** THE TASK **
Repeat exactly the lines below that lie between the line with "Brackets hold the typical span" and the line with "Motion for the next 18", counting both of those lines as part of the answer.

** SOURCE RECORDS **
· · · ·

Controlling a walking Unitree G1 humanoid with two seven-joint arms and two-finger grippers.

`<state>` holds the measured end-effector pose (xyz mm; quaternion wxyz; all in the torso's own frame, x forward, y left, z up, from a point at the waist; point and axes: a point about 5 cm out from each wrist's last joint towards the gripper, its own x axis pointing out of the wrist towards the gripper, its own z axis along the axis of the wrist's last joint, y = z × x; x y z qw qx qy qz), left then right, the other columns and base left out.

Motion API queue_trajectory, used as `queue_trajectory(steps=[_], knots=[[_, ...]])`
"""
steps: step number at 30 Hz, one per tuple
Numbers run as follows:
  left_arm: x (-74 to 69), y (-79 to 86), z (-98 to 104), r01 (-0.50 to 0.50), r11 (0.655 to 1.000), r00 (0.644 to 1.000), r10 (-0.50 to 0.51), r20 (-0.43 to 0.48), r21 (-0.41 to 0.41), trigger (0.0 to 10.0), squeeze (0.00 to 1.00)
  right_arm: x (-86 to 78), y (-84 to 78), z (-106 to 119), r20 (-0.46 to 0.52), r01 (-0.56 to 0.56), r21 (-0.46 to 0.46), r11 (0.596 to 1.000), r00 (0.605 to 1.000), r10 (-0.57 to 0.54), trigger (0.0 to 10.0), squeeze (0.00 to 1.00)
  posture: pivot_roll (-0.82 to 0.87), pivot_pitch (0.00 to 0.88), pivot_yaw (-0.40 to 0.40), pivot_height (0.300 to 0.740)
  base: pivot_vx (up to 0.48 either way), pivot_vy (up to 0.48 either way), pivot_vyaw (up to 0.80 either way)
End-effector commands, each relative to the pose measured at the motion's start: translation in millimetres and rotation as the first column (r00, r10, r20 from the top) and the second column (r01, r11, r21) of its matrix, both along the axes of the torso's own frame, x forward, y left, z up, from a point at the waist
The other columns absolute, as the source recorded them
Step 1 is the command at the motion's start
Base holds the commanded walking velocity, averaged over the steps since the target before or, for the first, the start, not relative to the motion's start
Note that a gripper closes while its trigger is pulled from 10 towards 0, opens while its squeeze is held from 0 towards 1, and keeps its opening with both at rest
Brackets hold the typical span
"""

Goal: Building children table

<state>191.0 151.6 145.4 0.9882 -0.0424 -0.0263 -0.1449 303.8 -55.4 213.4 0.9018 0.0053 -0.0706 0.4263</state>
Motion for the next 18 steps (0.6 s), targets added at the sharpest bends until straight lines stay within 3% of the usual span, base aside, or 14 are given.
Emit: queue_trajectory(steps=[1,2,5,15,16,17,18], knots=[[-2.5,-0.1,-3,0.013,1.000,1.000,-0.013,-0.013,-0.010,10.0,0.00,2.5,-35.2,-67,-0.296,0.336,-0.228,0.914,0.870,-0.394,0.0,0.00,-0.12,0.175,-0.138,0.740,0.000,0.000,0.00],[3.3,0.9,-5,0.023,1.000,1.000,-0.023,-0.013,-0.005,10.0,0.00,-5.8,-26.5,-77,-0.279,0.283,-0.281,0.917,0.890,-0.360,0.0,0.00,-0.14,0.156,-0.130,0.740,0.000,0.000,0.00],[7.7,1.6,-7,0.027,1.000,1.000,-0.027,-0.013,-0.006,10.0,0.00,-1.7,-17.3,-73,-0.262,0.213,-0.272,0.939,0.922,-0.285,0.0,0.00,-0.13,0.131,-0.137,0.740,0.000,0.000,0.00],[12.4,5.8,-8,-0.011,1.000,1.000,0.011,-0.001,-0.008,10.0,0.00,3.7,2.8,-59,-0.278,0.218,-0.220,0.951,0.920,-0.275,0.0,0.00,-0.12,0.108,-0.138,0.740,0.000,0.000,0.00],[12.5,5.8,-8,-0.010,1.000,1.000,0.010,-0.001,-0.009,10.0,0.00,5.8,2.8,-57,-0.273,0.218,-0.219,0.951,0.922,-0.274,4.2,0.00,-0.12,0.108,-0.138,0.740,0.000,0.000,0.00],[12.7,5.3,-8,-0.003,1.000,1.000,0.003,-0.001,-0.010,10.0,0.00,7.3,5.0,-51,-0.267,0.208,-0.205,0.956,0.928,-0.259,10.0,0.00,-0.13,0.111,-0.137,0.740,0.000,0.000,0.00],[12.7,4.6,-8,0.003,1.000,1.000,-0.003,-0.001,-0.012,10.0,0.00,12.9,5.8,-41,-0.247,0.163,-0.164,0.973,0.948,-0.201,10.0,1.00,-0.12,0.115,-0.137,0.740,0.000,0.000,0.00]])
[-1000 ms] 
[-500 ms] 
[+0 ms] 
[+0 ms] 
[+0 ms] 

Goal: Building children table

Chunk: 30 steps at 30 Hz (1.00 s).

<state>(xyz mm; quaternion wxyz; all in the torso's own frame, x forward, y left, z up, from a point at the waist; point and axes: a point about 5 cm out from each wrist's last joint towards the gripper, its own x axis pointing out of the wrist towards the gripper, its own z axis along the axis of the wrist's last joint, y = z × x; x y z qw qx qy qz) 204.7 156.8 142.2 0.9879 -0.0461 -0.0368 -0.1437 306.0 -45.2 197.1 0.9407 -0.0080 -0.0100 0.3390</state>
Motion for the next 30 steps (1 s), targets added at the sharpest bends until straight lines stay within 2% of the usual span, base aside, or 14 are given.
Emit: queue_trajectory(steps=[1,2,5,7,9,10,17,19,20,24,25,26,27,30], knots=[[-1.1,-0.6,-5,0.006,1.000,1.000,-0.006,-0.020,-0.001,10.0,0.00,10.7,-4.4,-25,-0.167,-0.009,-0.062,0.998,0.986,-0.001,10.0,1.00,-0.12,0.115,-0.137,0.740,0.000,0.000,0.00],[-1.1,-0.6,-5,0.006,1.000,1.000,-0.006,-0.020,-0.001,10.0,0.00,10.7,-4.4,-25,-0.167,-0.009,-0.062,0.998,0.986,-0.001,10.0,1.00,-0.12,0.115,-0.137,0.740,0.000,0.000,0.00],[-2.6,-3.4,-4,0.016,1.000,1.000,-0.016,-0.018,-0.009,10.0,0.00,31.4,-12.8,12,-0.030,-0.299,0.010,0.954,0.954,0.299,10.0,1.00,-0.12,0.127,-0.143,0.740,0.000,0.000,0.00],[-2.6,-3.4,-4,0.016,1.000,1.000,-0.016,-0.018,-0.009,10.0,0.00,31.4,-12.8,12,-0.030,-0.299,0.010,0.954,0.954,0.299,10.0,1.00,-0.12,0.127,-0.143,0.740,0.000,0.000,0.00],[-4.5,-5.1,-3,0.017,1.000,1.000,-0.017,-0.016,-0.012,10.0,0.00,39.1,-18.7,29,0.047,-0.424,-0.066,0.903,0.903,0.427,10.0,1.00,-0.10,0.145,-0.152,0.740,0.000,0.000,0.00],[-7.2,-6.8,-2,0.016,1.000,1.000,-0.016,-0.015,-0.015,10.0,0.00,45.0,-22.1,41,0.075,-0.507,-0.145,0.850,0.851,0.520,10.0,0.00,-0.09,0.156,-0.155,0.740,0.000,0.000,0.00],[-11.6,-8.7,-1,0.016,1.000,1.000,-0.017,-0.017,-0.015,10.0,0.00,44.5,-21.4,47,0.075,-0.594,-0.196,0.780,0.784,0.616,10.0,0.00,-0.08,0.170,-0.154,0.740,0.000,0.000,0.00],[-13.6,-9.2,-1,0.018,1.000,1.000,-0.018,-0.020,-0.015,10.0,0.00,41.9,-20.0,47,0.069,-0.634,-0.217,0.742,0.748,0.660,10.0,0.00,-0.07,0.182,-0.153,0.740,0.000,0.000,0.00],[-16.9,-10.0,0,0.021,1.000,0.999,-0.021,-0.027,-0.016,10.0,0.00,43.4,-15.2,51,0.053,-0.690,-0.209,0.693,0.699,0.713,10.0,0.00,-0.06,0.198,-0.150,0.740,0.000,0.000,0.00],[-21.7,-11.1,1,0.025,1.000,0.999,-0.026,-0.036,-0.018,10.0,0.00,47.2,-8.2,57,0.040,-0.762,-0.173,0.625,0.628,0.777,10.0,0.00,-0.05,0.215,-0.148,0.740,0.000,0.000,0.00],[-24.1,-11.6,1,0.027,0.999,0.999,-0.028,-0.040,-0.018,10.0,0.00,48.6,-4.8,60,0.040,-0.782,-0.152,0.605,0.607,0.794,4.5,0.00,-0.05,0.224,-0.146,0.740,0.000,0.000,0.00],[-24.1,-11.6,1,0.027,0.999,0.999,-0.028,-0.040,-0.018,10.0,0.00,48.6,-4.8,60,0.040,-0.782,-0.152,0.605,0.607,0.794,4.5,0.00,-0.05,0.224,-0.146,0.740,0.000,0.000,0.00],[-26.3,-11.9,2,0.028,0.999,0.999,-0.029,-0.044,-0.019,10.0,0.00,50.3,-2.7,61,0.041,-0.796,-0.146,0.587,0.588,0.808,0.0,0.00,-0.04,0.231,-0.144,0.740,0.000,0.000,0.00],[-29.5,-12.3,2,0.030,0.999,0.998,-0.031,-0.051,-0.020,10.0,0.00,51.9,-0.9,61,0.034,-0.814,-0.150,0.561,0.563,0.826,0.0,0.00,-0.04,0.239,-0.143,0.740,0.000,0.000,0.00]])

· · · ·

** ANSWER SECTION **
Brackets hold the typical span
"""

Goal: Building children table

<state>191.0 151.6 145.4 0.9882 -0.0424 -0.0263 -0.1449 303.8 -55.4 213.4 0.9018 0.0053 -0.0706 0.4263</state>
Motion for the next 18 steps (0.6 s), targets added at the sharpest bends until straight lines stay within 3% of the usual span, base aside, or 14 are given.

That completes the answer.